White House Chief of Staff Bill Daley warned Sunday that the financial markets are starting to have doubts about the ability of Washington to strike a debt deal, as lawmakers scramble to come up with a plan before Asian stock markets open.

The Asian markets will start to open Sunday evening Washington time, ahead of the Dow opening in the U.S. Monday morning. U.S. officials are cognizant of the possibility that a failure to outline a path forward by then on how to raise the debt ceiling could roil the markets.

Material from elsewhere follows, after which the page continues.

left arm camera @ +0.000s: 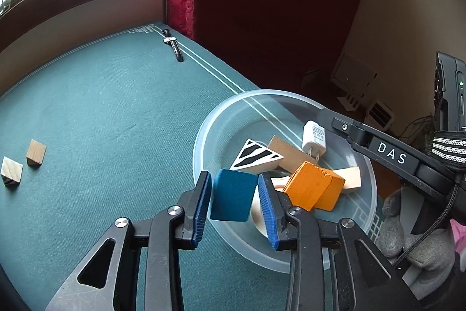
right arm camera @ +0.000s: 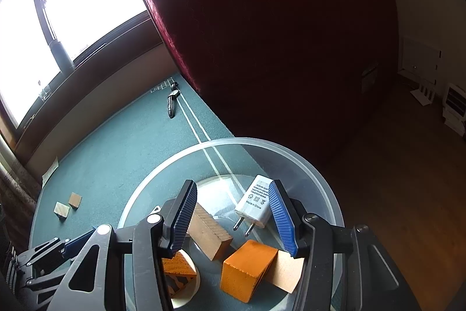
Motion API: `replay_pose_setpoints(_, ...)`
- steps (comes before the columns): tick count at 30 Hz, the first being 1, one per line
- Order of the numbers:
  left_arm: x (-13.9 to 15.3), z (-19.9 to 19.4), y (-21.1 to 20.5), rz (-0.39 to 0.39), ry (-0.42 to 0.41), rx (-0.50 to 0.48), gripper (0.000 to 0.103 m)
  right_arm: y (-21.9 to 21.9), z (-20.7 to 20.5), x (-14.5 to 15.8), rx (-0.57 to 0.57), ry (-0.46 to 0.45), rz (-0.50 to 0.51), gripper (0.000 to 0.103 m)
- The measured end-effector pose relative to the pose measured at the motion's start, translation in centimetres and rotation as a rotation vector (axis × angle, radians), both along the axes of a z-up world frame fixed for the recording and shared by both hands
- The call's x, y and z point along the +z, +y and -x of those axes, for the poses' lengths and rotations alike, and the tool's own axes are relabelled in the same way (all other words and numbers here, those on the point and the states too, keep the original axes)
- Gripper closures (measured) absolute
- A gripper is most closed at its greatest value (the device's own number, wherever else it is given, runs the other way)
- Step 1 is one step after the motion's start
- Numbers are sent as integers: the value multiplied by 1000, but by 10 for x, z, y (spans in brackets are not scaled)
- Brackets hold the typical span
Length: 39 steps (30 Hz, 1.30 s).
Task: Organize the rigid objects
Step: 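Open both tools to drop the charger and blue wedge into the bowl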
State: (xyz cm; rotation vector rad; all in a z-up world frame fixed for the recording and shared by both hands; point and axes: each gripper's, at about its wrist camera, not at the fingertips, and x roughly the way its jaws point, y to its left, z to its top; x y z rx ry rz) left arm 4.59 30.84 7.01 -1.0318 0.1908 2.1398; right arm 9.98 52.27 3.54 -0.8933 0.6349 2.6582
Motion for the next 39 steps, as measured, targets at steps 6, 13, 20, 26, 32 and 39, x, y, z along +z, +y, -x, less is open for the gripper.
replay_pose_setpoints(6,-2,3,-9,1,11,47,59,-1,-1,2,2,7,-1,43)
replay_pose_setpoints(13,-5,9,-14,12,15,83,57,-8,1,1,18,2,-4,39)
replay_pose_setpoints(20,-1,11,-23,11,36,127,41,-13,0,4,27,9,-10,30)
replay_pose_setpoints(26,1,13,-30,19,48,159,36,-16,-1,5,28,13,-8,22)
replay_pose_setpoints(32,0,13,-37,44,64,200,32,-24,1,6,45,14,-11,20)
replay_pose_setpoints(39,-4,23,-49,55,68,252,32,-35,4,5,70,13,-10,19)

"We are now getting to a point where I think markets around the world will question whether the political system in Washington can come together and compromise for the greater good of the country," Daley said on NBC's "Meet the Press."

Aides will be darting in and out of meetings in the usually empty Capitol Sunday. Top leaders of the House and Senate will be conferring as well. House Speaker John Boehner, R-Ohio, said he wants to announce the outlines of a plan by 4 p.m. EDT Sunday.

Boehner met Saturday with President Obama to try again to find a balance of major spending cuts and revenue increases that could win passage in the GOP-controlled House and Democratic-controlled Senate. Also at the meeting were Senate Majority leader Harry Reid, Senate Republican leader Mitch McConnell, House Democratic leader Nancy Pelosi, Treasury Secretary Tim Geithner and White House budget director Jack Lew.

The four lawmakers met later in the Capitol, without Obama or his aides. Boehner is seeking as much as $4 trillion in cuts over a decade as a condition for raising the nation's debt limit. Reid accuses GOP leaders of intransigence, suggesting the two sides still have sharp differences.

Despite the looming deadline, White House and congressional officials said several proposals were still being discussed. A "grand bargain" would cut spending by up to $4 trillion over a decade and raise up to $1.2 trillion in new revenues. Other plans envision smaller revenue increases and spending cuts of $1.2 trillion or so.

All the proposals face a basic obstacle. Many House Republicans refuse to vote for higher tax revenues; most congressional Democrats consider higher revenues essential if government spending is to be cut so deeply.

Obama, Reid and Pelosi have said they will not support a proposal that does not solve the debt-ceiling problem at least through 2012.

The Associated Press contributed to this report.